- Data section -
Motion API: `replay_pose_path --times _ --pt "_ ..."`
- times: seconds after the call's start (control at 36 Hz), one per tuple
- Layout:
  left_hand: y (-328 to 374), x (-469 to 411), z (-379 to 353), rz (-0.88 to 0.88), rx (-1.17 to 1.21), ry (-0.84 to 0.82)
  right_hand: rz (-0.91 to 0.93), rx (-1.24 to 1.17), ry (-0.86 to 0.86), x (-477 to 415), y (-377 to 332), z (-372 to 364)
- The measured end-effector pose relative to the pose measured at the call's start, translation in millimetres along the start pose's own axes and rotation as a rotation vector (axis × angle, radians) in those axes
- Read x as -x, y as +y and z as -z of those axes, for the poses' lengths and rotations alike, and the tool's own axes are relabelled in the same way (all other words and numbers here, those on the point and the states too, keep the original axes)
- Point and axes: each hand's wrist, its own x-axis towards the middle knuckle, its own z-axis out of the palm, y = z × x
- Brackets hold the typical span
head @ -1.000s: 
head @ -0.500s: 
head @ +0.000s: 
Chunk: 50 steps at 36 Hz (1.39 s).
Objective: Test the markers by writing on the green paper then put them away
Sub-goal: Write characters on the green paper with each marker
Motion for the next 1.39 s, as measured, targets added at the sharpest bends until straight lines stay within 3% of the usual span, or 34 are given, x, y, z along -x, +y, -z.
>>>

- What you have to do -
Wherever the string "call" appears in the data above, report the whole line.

- Result of the exercise -
- times: seconds after the call's start (control at 36 Hz), one per tuple
- The measured end-effector pose relative to the pose measured at the call's start, translation in millimetres along the start pose's own axes and rotation as a rotation vector (axis × angle, radians) in those axes

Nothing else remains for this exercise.